- _Instructions for the task_: Your answer should consist of the lines in the listing that hold "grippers".

- _Provided data_:
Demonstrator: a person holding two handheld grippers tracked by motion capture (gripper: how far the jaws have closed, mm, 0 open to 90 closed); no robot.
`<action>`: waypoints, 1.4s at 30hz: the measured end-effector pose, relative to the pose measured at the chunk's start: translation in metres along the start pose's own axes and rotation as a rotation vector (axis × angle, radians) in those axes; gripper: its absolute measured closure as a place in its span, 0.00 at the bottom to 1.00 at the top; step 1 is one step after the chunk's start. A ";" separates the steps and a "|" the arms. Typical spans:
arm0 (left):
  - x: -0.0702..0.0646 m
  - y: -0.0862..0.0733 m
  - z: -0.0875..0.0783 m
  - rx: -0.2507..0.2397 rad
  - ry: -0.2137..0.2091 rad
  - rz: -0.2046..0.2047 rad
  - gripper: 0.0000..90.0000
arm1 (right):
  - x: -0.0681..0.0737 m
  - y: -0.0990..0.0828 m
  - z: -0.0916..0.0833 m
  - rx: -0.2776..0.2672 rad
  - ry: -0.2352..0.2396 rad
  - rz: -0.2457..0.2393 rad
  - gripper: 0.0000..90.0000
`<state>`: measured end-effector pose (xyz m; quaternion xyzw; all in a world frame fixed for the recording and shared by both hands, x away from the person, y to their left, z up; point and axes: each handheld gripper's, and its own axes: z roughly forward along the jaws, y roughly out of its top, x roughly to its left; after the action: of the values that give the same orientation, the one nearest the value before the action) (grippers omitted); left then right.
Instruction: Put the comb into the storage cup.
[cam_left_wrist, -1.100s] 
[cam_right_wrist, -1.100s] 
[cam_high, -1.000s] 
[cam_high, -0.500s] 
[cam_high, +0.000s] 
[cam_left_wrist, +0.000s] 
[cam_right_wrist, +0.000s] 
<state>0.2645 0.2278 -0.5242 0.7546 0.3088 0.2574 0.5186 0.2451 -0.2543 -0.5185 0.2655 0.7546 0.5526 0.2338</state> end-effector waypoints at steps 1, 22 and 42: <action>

- _Finished exercise_:
Demonstrator: a person holding two handheld grippers tracked by motion capture (gripper: how far the jaws have closed, mm, 0 open to 90 closed); no robot.
`<state>`: measured end-effector pose (xyz m; quaternion xyzw; all in a world frame fixed for the recording and shared by both hands, x away from the person, y to their left, z up; point and axes: each handheld gripper's, and its own axes: z roughly forward along the jaws, y roughly out of its top, x roughly to its left; after the action: of the values that give the same orientation, the one nearest the value before the action) (grippers omitted); left then right.

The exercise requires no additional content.